2.7 Genotypic characterization of the genes responsible for the resistance in clinical isolates of E. coli and K. pneumoniae
Genotypic characterization of the AMR in these clinical isolates were performed by using the polymerase chain reaction (PCR) targeted the different resistance gene markers. Template DNA was prepared by boiling method and the purity of the DNA was confirmed by using the gel electrophoresis technique [26]. The clinical isolates were analysed for the presence of blaNDM-1 (New Delhi Metallo-beta-lactamase-1), blaKPC (beta-lactamase K. pneumoniae Carbapenemase), OXA-48, AmpC and MCR-1 (mobile colistin resistance gene-1) (Table S1). We used 1X Buffer (HiMedia) with 0.5 µL (2.5 mM) of dNTPs (HiMedia), 1 µL (3 pmol/µL) of each of reverse and forward primers (Eurofins genomics), 1 U/µL Taq DNA polymerase (HiMedia), 2 µL of DNA sample from bacterial lysate and deionised water to make the final volume of 25 µL as the PCR master mix. The PCR conditions in the thermal cycler (CFX96 Real-Time System) were as follows: 5 min at 94 °C and 30 cycles of 30 sec at 94 °C, 90 sec at an annealing temperature standardized by gradient PCR for each primer set and 1 min at 72 °C, followed by 10 min at 72 °C and stored at -4 °C. The amplified PCR products were analysed in 1.5% agarose gel stained with EtBr (Ethidium Bromide) with 50-1500 bp DNA ladder and visualized under UV light by Gel Doc System (XR+ BIO-RAD) [27].
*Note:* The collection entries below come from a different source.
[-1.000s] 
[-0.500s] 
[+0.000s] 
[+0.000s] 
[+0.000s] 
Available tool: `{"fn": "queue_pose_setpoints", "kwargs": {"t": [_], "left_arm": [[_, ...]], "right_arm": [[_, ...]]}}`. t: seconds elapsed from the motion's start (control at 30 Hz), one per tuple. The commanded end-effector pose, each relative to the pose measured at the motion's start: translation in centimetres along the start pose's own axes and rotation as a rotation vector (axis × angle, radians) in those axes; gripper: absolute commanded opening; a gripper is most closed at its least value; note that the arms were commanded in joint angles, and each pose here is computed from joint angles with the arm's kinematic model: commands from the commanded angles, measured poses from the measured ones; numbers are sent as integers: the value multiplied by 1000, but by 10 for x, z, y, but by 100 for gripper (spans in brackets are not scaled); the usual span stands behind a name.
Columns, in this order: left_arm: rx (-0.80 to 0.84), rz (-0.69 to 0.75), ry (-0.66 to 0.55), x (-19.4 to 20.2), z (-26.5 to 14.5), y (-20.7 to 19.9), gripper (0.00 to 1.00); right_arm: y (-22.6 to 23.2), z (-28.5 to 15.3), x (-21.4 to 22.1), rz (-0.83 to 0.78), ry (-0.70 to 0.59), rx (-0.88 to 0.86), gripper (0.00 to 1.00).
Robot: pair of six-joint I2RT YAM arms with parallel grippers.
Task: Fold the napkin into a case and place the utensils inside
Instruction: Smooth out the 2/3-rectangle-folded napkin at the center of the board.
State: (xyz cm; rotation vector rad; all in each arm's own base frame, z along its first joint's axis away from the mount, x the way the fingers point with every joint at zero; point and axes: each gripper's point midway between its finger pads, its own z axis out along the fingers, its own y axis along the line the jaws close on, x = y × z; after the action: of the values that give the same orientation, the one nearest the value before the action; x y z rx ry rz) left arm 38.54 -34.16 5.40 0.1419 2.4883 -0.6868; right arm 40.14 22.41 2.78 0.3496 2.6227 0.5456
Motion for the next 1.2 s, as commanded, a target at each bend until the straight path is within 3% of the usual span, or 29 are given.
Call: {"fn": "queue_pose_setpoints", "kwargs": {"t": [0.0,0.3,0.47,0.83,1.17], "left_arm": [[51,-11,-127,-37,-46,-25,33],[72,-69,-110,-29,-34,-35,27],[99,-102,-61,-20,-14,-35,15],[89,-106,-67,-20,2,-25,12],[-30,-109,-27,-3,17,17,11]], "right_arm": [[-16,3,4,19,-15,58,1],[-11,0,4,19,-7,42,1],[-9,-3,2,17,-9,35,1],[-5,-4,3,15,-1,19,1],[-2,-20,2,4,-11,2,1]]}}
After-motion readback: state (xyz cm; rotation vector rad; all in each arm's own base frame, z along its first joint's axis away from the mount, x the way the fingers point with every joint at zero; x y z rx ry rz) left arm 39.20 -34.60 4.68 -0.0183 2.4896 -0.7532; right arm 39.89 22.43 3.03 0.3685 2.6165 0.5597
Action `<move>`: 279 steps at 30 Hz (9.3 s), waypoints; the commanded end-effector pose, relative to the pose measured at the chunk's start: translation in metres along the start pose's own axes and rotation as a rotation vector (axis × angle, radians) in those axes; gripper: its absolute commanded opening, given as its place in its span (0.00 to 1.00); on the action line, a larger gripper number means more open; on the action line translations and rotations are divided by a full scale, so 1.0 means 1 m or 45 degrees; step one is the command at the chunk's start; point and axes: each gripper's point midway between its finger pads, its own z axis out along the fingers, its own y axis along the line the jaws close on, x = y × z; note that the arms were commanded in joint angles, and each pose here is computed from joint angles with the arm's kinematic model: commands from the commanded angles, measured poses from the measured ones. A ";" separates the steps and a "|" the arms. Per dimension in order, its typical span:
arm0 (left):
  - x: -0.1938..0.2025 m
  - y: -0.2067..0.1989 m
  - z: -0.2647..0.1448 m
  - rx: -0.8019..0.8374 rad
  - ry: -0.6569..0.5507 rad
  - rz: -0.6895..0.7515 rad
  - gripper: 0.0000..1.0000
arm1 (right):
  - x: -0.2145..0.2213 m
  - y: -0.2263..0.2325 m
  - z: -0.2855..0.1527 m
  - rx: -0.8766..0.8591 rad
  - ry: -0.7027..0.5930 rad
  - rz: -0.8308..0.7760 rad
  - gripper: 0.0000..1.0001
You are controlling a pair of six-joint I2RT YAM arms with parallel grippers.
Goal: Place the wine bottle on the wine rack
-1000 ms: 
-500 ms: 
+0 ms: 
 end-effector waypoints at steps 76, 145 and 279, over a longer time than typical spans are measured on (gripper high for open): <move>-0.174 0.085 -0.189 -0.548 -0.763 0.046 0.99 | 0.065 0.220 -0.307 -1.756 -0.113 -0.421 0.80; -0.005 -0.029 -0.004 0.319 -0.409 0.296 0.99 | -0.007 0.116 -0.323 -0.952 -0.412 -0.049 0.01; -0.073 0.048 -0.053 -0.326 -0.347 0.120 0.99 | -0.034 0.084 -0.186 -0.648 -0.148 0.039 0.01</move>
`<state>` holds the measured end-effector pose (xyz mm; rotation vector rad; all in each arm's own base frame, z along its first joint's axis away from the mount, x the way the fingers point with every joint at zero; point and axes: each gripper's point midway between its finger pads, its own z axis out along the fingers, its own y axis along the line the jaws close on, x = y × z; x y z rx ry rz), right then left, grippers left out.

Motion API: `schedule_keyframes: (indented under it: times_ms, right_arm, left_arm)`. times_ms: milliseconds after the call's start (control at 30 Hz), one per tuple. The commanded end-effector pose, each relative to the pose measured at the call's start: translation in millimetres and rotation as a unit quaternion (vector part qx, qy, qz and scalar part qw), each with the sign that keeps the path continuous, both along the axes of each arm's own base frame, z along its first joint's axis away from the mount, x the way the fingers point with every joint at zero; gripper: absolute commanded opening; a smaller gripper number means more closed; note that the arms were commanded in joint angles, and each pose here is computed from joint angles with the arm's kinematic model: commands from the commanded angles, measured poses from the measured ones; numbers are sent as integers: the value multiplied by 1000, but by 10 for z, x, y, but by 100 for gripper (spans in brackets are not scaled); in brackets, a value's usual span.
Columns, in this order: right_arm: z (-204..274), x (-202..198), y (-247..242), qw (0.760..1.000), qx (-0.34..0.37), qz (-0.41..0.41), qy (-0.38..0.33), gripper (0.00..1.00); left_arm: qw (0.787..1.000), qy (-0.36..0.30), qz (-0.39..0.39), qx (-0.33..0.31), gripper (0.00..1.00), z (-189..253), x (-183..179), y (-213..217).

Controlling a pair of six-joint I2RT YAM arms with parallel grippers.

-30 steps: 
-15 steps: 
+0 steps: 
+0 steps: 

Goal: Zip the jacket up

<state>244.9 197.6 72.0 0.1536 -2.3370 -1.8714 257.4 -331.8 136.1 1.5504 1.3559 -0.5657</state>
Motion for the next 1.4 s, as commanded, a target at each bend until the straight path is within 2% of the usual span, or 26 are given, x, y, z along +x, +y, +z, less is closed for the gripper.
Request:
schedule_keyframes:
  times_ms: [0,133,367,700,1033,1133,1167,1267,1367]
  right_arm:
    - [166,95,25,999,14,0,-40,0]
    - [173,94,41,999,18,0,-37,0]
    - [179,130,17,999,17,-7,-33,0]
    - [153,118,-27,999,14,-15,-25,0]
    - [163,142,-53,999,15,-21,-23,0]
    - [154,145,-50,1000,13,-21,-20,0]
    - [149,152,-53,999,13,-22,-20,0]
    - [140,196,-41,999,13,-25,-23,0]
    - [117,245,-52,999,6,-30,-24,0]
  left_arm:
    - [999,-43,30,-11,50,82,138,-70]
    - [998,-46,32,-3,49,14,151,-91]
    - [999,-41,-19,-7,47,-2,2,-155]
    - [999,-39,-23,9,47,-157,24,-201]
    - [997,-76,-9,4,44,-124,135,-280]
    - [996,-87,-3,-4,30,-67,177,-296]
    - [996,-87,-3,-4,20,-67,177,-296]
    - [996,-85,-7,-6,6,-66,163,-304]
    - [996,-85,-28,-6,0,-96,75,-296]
2.8 In vitro combination study by checker-board method
The stock solution (1 mg/mL) of the MMV675968 compound was prepared in dimethyl sulfoxide (DMSO) and stored at -20 °C and in the same way auranofin was also prepared and stored. For the colistin based combination study, seven different dilutions of drug A (colistin) and 10 different dilutions of drug B (auranofin, MMV675968 compound, levofloxacin and nitrofurantoin) were prepared. For meropenem based combinations the drug A were auranofin, MMV675968 compound, levofloxacin and nitrofurantoin while meropenem was used as drug B. The overnight grown fresh cultures were used to prepare the 0.5 McFarland culture suspensions to get the 1.5X108 CFU/mL from which the culture inoculums were prepared in the ratio of 1:100 suspensions (106 CFU/mL). In 96 well culture plates, the seven dilutions of drug A and 10 dilutions of drug B were dispensed in combination. An equal volume of the culture inoculums was added and the plates were incubated overnight in the ambient air at 37 °C. Fractional inhibitory concentrations (FIC) of agent A or B = MIC of agent A or B in combination/MIC of agent A or B alone. The interpretation of the FICI (Fractional Inhibitory Concentration Index) was done by adding the FIC of drug A and FIC of drug B. Synergistic values were considered as a FICI ≤ 0.5 and additive/indifference as between > 0.5 - < 4 and antagonistic as FICI ≥ 4. The combinations of colistin and meropenem (separately) were performed with MMV675968 compound, auranofin, nitrofurantoin and levofloxacin against the meropenem and colistin resistant clinical isolates of E. coli and K. pneumoniae.
2.9 Statistical methods
Isolates and antimicrobial resistance data were analysed in Microsoft Excel using descriptive statistics as applicable and Pearson’s Chi-squared test and prop test of equal proportion in R programming (version 4.2.3). The p-value <0.05 is considered statistically significant.